__WHAT NEEDS TO BE DONE__: Print exactly what the entries say, line by line, from the first line down to the one with "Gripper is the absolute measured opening", inclusive.

[Records from a data source]

::::

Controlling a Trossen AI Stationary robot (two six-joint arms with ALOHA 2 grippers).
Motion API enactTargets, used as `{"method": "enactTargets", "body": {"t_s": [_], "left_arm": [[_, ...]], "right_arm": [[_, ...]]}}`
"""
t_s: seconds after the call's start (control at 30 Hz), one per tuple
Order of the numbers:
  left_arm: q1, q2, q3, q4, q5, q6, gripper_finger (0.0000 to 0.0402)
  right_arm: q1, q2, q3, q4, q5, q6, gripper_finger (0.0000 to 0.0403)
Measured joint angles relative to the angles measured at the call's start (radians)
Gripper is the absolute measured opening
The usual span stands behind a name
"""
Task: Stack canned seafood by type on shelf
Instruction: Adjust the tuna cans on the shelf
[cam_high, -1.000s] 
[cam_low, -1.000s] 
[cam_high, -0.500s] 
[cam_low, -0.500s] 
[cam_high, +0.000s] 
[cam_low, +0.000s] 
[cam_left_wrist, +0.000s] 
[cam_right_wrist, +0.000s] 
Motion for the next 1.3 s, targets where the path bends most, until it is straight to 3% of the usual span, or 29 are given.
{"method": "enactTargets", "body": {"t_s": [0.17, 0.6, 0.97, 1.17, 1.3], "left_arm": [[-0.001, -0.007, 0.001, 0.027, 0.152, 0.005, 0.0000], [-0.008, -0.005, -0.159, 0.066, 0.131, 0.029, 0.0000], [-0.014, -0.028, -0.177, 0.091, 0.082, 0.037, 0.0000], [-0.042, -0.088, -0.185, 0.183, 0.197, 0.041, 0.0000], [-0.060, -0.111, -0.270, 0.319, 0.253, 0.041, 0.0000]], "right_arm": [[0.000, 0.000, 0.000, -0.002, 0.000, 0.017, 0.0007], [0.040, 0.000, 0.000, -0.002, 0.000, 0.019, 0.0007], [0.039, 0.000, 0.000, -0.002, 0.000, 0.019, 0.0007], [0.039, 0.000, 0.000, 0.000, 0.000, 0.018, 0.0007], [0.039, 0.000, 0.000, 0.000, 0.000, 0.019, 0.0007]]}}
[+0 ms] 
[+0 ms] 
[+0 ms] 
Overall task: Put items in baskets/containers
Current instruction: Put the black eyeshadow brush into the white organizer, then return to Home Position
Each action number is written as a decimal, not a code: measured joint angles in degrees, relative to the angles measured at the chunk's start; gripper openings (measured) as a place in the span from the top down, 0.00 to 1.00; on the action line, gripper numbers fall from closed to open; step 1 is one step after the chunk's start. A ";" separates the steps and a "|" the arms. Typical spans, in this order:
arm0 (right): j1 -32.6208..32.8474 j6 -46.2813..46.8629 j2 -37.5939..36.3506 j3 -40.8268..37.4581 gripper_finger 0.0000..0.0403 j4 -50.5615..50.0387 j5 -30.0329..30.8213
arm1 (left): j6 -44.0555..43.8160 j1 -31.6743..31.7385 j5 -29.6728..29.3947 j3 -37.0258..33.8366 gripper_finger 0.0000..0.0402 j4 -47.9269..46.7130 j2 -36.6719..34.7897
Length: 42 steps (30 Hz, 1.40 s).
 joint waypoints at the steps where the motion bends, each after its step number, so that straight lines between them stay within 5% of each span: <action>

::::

__OUTPUT OF THE EXERCISE__:
Controlling a Trossen AI Stationary robot (two six-joint arms with ALOHA 2 grippers).
Motion API enactTargets, used as `{"method": "enactTargets", "body": {"t_s": [_], "left_arm": [[_, ...]], "right_arm": [[_, ...]]}}`
"""
t_s: seconds after the call's start (control at 30 Hz), one per tuple
Order of the numbers:
  left_arm: q1, q2, q3, q4, q5, q6, gripper_finger (0.0000 to 0.0402)
  right_arm: q1, q2, q3, q4, q5, q6, gripper_finger (0.0000 to 0.0403)
Measured joint angles relative to the angles measured at the call's start (radians)
Gripper is the absolute measured opening

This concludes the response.